Toyota still makes the land Cruiser 70 series. Buy that instead

 

Yeah, the English are allergic to money anyway, so spend it elsewhere.

Posted

Never really liked them except as a farmers workhorse, why the public buys them I'll never know.

 

Just a shame that's its legislation that's killed them in the end.

  • Like 2
Posted

I've always liked the look of the earlier ones, but bugger me, they were grim to drive. The pre-tdi Landies made my old '96 Hilux seem like a Rolls in comparison.

Posted

Had to opportunity to drive a TD4 90 a couple of years ago on a jolly work related outing because there was the possibility of a deep puddle some steep terrain around my patch. Glad I've had a go.

Posted

Can't help thinking that all those people stood round in the high vis jackets are really AA/RAC patrol men just incase it breaks down coming off the production line.

  • Like 6
Posted

It should have been replaced 20 years ago.Maybe even 30 years ago.It was always profitable to make but the profits (in BL and Austin Rover days) were always taken away to reinforce failure instead of being ploughed back into developing success.

 

Yes, this.  The 90 and 110 were an improvement over the series vehicles but the whole thing was so outdated by then, I'm really not totally sure who bought so many of them?

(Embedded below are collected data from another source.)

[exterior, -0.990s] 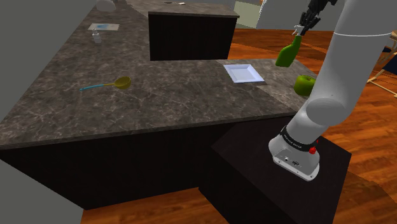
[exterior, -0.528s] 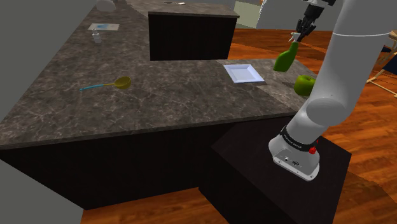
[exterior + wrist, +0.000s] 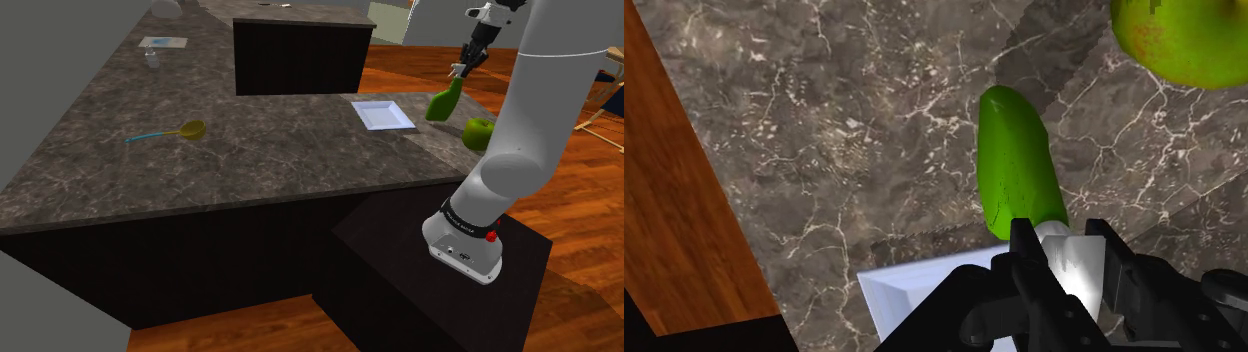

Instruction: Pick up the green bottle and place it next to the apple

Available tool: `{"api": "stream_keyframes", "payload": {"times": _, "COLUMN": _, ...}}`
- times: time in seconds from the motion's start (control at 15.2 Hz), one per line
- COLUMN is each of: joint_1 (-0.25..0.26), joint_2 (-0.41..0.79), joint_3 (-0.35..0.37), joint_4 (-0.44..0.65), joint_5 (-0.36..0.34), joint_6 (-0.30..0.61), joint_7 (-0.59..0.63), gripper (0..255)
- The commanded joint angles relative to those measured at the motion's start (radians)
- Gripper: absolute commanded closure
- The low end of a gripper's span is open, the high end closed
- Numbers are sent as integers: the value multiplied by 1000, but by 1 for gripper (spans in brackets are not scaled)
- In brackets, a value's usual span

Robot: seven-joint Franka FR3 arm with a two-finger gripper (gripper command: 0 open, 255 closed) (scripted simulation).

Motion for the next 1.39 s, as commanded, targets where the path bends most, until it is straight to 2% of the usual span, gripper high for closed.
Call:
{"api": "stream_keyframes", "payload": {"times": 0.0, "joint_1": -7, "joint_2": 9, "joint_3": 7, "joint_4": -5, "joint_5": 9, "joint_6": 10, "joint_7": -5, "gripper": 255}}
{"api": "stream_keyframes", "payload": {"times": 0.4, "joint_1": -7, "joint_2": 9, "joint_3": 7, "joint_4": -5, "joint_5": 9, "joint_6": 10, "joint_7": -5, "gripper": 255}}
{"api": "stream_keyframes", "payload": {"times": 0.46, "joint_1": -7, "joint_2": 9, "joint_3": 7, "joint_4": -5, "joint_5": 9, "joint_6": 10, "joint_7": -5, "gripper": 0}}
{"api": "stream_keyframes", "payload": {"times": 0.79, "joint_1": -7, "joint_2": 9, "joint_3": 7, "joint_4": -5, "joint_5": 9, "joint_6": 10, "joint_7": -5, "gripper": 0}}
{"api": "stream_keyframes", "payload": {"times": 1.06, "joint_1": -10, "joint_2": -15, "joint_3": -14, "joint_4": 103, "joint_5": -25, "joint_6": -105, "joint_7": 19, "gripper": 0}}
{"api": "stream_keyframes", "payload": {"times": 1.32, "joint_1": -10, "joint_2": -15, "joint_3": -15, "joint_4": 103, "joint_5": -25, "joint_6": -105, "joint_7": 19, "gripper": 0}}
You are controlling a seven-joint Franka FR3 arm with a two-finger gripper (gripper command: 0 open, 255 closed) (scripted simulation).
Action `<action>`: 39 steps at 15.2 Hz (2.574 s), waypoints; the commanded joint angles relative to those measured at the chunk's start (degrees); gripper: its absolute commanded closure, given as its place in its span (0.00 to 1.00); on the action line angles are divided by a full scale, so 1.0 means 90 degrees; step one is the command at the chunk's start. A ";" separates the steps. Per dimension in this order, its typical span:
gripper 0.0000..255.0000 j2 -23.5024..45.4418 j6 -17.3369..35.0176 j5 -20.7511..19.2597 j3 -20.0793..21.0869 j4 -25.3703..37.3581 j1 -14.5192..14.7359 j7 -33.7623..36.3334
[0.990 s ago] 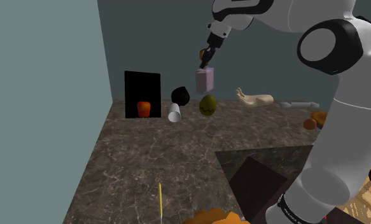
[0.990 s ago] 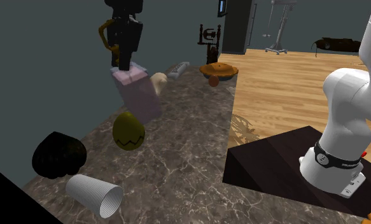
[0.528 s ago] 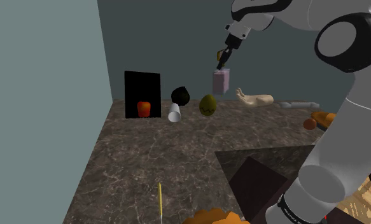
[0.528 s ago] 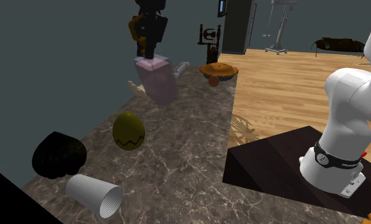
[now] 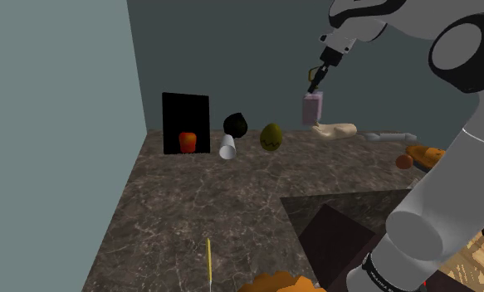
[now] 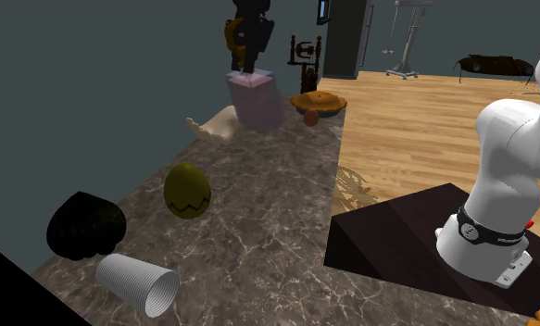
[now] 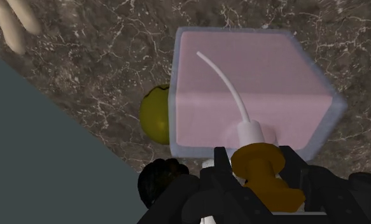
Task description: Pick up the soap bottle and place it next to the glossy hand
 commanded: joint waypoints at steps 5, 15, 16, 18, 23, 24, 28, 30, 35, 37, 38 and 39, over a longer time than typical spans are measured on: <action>1.00 -0.0050 -0.0337 0.0029 -0.0460 0.0037 -0.0450 -0.0863; 1.00 0.0393 -0.0941 0.0248 -0.1197 0.0589 -0.1235 -0.2282; 1.00 0.0376 -0.0853 0.0241 -0.1192 0.0485 -0.1228 -0.2299; 1.00 0.0347 -0.0679 0.0230 -0.1184 0.0284 -0.1215 -0.2334; 1.00 0.0308 -0.0257 0.0227 -0.1168 -0.0182 -0.1190 -0.2430; 1.00 0.0305 -0.0175 0.0230 -0.1165 -0.0269 -0.1186 -0.2451; 1.00 0.0311 0.0149 0.0253 -0.1155 -0.0599 -0.1175 -0.2541; 1.00 0.0324 0.0307 0.0272 -0.1152 -0.0753 -0.1171 -0.2589; 1.00 0.0382 0.0695 0.0339 -0.1143 -0.1110 -0.1165 -0.2721; 1.00 0.0416 0.0846 0.0374 -0.1139 -0.1242 -0.1165 -0.2778; 1.00 0.0436 0.0921 0.0393 -0.1137 -0.1305 -0.1164 -0.2808; 1.00 0.0456 0.0995 0.0414 -0.1135 -0.1367 -0.1165 -0.2838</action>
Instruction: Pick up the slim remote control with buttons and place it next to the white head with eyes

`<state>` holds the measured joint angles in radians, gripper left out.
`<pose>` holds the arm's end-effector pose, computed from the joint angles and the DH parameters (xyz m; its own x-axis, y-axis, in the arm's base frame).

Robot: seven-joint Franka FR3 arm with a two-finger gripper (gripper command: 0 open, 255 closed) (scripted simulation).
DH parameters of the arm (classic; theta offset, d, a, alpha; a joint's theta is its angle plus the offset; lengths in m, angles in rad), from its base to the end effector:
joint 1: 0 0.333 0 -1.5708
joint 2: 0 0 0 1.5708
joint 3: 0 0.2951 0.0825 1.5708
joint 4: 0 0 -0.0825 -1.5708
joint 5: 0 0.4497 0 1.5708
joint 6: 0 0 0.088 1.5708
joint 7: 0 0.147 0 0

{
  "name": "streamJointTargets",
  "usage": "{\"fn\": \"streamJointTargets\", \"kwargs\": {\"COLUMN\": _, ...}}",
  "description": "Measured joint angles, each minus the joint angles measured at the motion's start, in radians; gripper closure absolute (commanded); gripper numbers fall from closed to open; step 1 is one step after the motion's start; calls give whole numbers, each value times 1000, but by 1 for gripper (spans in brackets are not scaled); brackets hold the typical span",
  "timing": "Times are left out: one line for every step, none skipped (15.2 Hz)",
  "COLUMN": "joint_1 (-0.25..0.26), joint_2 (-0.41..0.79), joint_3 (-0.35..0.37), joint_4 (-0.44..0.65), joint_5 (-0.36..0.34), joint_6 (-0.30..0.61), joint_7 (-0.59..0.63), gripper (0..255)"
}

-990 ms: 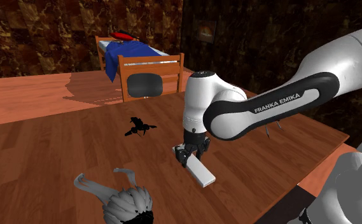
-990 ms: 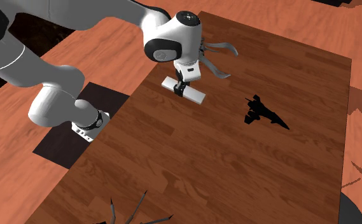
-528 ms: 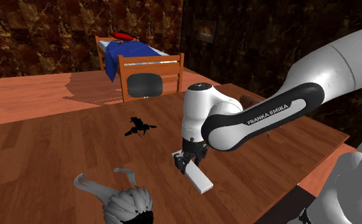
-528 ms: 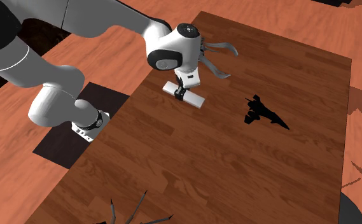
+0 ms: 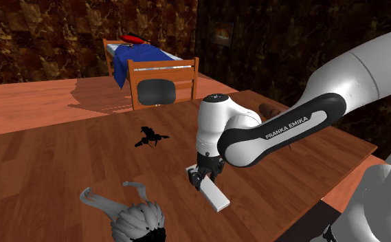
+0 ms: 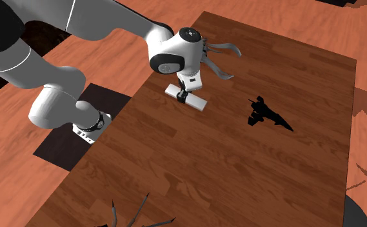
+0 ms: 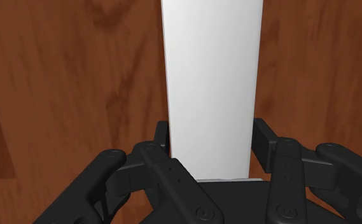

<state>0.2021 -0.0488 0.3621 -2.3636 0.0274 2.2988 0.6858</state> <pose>0.4566 0.2884 0.2378 0.9900 -0.1402 -0.0165 -0.1400 -0.9901 0.0099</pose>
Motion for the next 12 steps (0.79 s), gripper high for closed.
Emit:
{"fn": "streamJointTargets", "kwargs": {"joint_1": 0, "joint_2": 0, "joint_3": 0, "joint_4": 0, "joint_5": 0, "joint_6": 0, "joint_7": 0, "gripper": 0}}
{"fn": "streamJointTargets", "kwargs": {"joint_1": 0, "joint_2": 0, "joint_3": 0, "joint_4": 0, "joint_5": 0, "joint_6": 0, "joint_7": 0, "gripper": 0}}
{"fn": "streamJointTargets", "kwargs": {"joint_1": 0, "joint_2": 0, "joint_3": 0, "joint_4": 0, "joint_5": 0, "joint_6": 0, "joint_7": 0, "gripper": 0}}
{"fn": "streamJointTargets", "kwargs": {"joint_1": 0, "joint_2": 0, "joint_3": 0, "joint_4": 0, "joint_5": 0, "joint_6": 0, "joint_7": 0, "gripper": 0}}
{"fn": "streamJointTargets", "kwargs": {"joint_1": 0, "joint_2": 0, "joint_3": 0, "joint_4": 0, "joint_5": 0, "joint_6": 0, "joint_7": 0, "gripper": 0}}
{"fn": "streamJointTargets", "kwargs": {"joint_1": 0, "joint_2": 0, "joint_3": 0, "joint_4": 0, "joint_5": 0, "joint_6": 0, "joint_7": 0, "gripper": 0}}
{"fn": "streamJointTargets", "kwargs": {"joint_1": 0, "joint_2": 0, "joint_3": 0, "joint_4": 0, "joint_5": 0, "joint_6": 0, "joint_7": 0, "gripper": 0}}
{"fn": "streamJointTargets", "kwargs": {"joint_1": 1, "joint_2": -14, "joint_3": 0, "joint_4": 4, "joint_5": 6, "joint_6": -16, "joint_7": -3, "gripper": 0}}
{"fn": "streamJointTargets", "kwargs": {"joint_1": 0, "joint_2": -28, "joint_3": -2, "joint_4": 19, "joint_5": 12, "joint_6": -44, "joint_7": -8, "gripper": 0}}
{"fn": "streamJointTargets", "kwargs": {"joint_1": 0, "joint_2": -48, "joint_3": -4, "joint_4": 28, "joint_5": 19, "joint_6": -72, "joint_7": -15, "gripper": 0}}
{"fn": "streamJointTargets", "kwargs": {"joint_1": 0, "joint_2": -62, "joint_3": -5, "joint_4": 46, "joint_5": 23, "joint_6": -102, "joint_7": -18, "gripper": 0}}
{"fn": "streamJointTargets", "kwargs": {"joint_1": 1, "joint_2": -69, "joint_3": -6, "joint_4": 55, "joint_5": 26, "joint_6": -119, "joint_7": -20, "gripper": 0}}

I have a 110 CSW.  It's a big vehicle, with quite a lot of interior space.  Yet my right arm crashes into the door when I'm driving, the steering wheel is in the wrong place and you need to do the hokey cokey to reach the window winder and hand brake.  In fact, I'm not sure they were designed* for a human being to operate them.  Just a few very minor changes here would have made the vehicles more usable, surely?

 

As above, I shudder to think what the replacement will be like- it is an almost impossible task.  No matter though, I'm sure the farmers around here will continue driving their Ford Ranger pickups  ^_^

  • Like 1
Posted

They should have spent money on developing decent underpinnings and left the interior as it was in the 60s. Late 'Defenders' (never got on with that moniker, it's crap) are things of horridness.

Posted

I've only owned one Land Rover, a series 3 and only very recently. It was a cool thing to look at, but an awful thing to drive. My neighbour has a late Defender and it really is little better. But, I still mourn their passing:

 

I mourn that something so iconically British is dead. We make very little nowadays and like the original Mini, this is another chapter drawn to a close. (It's incidental that production of both stopped for pretty much the same reason).

 

I mourn it for the reasons it's dead: Europe. Emissions and pedestrian safety. Seriously, like the days of the "bull bar" haters, who gives a shit which bit hits you first if it's followed by 2 ton of steel! As for emissions, bollocks to them.

 

Some say Europe did it to us on purpose. Some say JR wanted to move on due to falling sales in a niche market. Alas, it matters not the reason, it's done.

 

Or, if you really want a new one, just order one from Santana in Spain, they've been building them for years and will continue to. EU rules you say? Just swap a couple of trim bits over and you'll barely notice the difference.

Posted

Please tell me the new model isn't made in China. That would kill me the thought those fuckers had invaded the last British institution we had.